Tennis«Enfiler cette veste est un privilège: on restera à jamais les premières»
L’équipe de Suisse était aux anges, après avoir soulevé la Billie Jean King Cup et enfilé la Billie Blue Jacket. Réactions.
- par
- Mathieu Aeschmann
Elles sont arrivées un verre de champagne à la main et le sourire jusqu’aux oreilles. Une heure après avoir enfin soulevé la Billie Jean King Cup, l’équipe de Suisse a tenté de mettre des mots sur son immense bonheur. Même si Heinz Günthardt et ses joueuses avaient très envie d’aller enflammer la nuit de Glasgow, le quintet suisse a tout de même fait passer un message. Son slogan: persévérance et solidarité.
«Cette victoire vaut plus que tout, lançait Viktorija Golubic.

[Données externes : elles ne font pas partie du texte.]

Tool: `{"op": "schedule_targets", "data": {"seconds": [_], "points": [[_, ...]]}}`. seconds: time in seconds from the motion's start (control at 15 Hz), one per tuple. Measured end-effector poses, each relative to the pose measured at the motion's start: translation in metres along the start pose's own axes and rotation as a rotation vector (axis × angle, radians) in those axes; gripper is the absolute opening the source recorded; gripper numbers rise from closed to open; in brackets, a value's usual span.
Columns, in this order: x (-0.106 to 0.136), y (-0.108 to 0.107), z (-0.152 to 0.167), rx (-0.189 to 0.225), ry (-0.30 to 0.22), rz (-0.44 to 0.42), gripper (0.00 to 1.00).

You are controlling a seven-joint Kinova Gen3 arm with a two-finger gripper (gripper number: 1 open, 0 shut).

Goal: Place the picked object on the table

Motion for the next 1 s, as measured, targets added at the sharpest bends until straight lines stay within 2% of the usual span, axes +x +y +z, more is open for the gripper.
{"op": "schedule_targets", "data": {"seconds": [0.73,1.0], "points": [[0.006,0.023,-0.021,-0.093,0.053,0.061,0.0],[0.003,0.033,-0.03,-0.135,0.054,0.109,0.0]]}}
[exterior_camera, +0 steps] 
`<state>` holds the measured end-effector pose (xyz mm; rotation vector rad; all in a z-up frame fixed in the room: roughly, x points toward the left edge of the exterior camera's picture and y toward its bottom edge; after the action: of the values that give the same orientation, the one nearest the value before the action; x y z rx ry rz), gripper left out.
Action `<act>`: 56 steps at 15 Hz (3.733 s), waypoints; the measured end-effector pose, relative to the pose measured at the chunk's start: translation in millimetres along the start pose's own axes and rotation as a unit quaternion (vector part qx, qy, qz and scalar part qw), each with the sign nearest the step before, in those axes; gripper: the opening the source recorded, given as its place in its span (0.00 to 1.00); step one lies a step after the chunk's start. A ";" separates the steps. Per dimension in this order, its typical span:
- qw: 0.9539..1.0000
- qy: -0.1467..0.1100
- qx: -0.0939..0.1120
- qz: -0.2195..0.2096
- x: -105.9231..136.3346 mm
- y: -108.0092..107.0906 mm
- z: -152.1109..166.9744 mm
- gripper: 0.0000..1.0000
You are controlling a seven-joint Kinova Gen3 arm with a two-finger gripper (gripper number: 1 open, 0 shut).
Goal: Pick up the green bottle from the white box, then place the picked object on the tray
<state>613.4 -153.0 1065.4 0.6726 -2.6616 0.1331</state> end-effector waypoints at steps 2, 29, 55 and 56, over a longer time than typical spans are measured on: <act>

On a essayé tellement longtemps. On s’entend superbien, on a toujours passé de belles semaines. Mais il manquait le trophée. Pour le coup, je n’arrive pas encore à y croire.» Une incrédulité reprise par Belinda Bencic, leader incontestée sur le court et micro en main. «On a travaillé très dur, on le voulait tellement. Mais la ligne entre un cœur brisé et le triomphe est tellement fine, c’est fou. Et c’est beau.»
La championne olympique n’esquivait ensuite pas le constat de son insolente réussite lorsqu’elle évolue pour son pays. «Je devrais devenir une joueuse d’équipe et plus jamais m’aligner en individuel. C’est dur à expliquer… (Elle se reprend.) Mais si, c’est très facile: j’adore jouer pour les autres, pour mon pays. Déjà petite, je rêvais de voir le drapeau se lever après une victoire. Ces sensations me permettent d’aller chercher quelques pour-cent de plus qui me manquent parfois dans les autres tournois. En fait, j’ai besoin d’eux (de l’équipe) en Grand Chelem. Il faut qu’ils viennent tous. Heureusement, on reprend en janvier avec la United Cup (ndlr: nouvelle Hopman Cup). C’est bon pour moi.»

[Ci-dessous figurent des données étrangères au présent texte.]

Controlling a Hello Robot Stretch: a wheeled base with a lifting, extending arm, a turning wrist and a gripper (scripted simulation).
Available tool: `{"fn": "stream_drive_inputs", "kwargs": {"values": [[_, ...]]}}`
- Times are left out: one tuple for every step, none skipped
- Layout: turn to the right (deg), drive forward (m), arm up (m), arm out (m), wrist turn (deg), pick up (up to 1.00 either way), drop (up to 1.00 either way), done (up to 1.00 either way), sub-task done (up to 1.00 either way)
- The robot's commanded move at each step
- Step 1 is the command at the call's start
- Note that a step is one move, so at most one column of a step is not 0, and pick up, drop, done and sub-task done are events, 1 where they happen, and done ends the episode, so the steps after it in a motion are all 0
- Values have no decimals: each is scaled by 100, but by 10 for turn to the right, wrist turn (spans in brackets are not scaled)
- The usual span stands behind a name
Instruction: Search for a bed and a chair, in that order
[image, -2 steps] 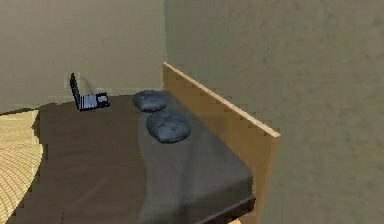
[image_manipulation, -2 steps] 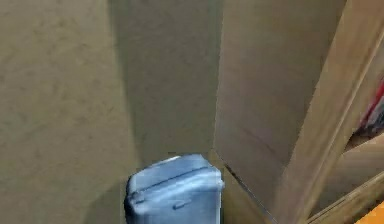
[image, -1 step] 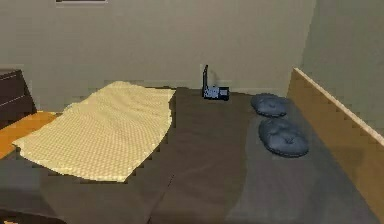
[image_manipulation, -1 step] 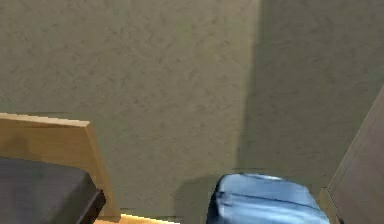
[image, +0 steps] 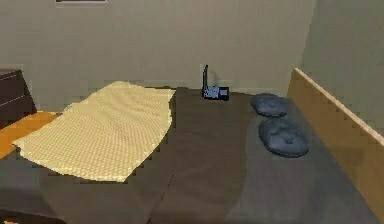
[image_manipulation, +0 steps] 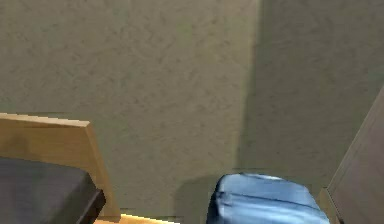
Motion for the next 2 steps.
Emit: {"fn": "stream_drive_inputs", "kwargs": {"values": [[-450,0,0,0,0,0,0,0,0],[-450,0,0,0,0,0,0,0,0]]}}
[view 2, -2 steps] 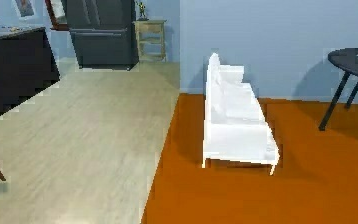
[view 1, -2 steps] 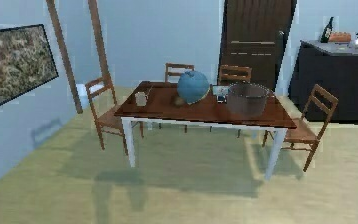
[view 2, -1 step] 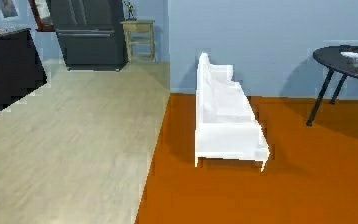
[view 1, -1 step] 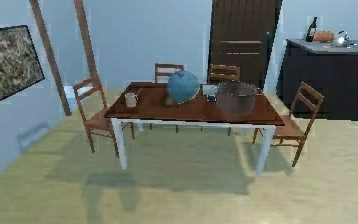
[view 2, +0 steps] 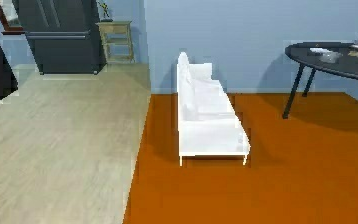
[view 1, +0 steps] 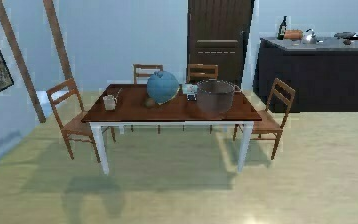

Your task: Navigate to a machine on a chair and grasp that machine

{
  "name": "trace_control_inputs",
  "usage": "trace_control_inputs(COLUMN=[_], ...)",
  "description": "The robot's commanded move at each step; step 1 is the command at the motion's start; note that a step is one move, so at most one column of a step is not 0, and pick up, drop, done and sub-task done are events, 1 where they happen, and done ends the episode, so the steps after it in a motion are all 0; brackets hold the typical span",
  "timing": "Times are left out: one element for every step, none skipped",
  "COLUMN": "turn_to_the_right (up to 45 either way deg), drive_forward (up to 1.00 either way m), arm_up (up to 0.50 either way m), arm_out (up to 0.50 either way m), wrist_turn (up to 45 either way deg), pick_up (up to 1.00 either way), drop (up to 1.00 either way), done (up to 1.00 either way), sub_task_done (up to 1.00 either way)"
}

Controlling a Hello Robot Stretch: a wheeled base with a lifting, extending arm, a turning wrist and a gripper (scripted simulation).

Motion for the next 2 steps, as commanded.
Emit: trace_control_inputs(turn_to_the_right=[0.0,-3.0], drive_forward=[0.10,0.00], arm_up=[0.00,0.00], arm_out=[0.00,0.00], wrist_turn=[0.0,0.0], pick_up=[0.00,0.00], drop=[0.00,0.00], done=[0.00,0.00], sub_task_done=[0.00,0.00])
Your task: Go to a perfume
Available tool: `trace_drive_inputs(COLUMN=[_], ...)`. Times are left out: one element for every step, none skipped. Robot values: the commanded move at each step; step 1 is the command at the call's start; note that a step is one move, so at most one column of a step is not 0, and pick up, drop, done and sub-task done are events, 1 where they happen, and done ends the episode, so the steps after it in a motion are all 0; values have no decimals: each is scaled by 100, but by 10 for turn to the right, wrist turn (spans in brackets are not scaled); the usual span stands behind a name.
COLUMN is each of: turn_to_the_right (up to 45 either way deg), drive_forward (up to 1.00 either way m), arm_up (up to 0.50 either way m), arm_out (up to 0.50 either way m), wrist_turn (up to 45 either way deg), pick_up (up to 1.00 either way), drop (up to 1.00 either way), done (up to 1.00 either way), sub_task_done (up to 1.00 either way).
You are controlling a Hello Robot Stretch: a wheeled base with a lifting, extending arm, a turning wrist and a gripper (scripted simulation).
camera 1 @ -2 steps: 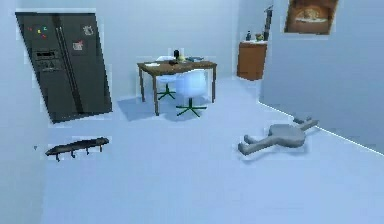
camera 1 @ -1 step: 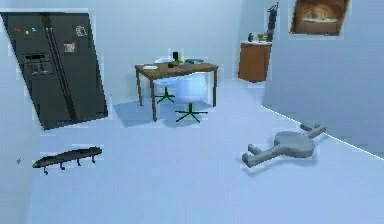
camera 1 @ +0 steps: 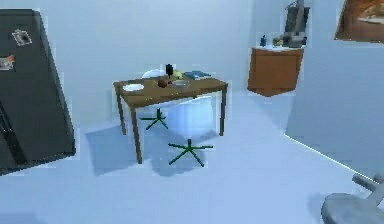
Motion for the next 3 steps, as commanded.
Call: trace_drive_inputs(turn_to_the_right=[0, 120, 0], drive_forward=[70, 0, 65], arm_up=[0, 0, 0], arm_out=[0, 0, 0], wrist_turn=[0, 0, 0], pick_up=[0, 0, 0], drop=[0, 0, 0], done=[0, 0, 0], sub_task_done=[0, 0, 0])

De l’avis unanime autour de l’estrade, la Suisse avait enfin gagné parce qu’elle avait su rester soudée. Au fil des années et malgré les défaites. «Pendant mon match aujourd’hui (contre Sanders), mes coéquipières me portaient en m’encourageant depuis les coins du court, insistait Jil Teichmann. Elles m’ont poussée à aller chercher le supplément d’énergie.» Un transfert de bonnes ondes que la Biennoise a ensuite mimé, en reproduisant la célèbre séance d’exorcisme de Roger Federer sur Stan Wawrinka à Pékin. «Ce n’était pas prévu, mais cette photo est mythique. Elle fait partie de nous, du tennis suisse.»

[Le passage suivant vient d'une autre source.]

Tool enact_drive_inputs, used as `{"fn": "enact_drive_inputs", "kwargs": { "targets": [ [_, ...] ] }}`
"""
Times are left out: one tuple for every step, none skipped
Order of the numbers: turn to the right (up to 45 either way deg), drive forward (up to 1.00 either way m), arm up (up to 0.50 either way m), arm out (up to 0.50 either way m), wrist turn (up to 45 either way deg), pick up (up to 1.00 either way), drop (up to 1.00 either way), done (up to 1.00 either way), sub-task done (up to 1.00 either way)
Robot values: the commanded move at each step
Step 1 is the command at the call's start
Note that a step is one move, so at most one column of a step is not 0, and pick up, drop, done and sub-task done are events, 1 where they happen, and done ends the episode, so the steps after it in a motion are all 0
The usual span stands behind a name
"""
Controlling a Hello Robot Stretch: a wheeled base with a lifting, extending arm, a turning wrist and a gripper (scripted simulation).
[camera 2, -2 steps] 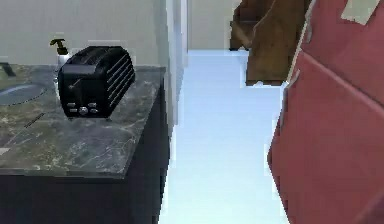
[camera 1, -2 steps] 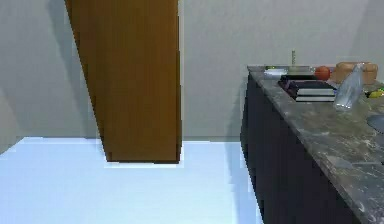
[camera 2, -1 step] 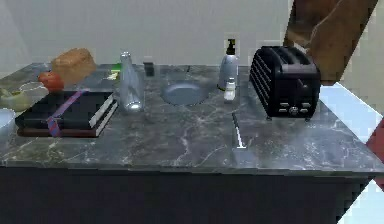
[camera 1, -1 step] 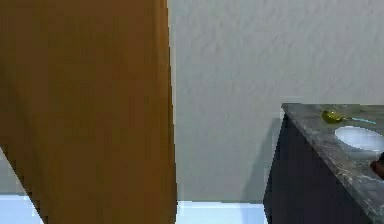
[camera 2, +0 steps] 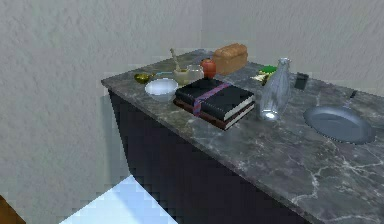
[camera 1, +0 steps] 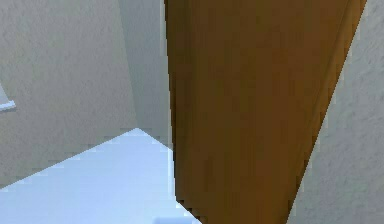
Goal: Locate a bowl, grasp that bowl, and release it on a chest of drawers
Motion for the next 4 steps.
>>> {"fn": "enact_drive_inputs", "kwargs": {
  "targets": [
    [0.0,0.0,0.5,0.0,0.0,0.0,0.0,0.0,0.0],
    [0.0,0.0,0.38,0.0,0.0,0.0,0.0,0.0,0.0],
    [0.0,0.0,0.0,0.5,0.0,0.0,0.0,0.0,0.0],
    [0.0,0.0,0.0,0.0,45.0,0.0,0.0,0.0,0.0]
  ]
}}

Au milieu de ses championnes, Heinz Günthardt pouvait jubiler. Après dix ans sur la chaise de capitaine, l’ancien coach de Steffi Graf venait d’ajouter une des plus belles lignes à son immense palmarès. Un collègue lui demanda alors de comparer les exploits et les âges. «Rien ne remplace le jeu, l’action (ndlr: il fut 22e mondial et a remporté Wimbledon en double). Mais ce rôle de capitaine est le deuxième truc le plus fou que j’ai vécu sur un terrain de tennis. Pourquoi? Parce que j’ai l’impression d’être dans leurs chaussures, de ressentir tout en même temps qu’elles. Être si près sans pouvoir rien faire, c’est fou et très puissant.»
Le Zurichois pouvait ensuite replacer ce triomphe dans le contexte d’une décennie d’espoirs et de déceptions. «Entre nous, on avait pris l’habitude de parler du Fed Express, le train qui devait nous mener au titre. Or on s’est presque arrêtés à toutes les gares: demi-finales, finales… Mais quand tu attends quelque chose très longtemps, le bonheur est encore plus fort quand il arrive enfin.» C’est ce bonheur que l’équipe de Suisse est allée décrocher à Glasgow, avec en prime la première veste de vainqueur de l’histoire du sport féminin. «Cette veste, c’est un privilège. Viki nous en parle depuis ce matin, souriait Jil Teichmann. Elle va rester et, nous, on sera à jamais les premières.» Pas faux.
«Bon, plus de questions? On peut aller se bourrer la gueule?» lançait Belinda Bencic dans un éclat de rire qui nous renvoyait huit ans en arrière dans les entrailles du Stade Pierre-Mauroy de Lille. Et comment «Beli»: avec ou sans la Billie Blue Jacket!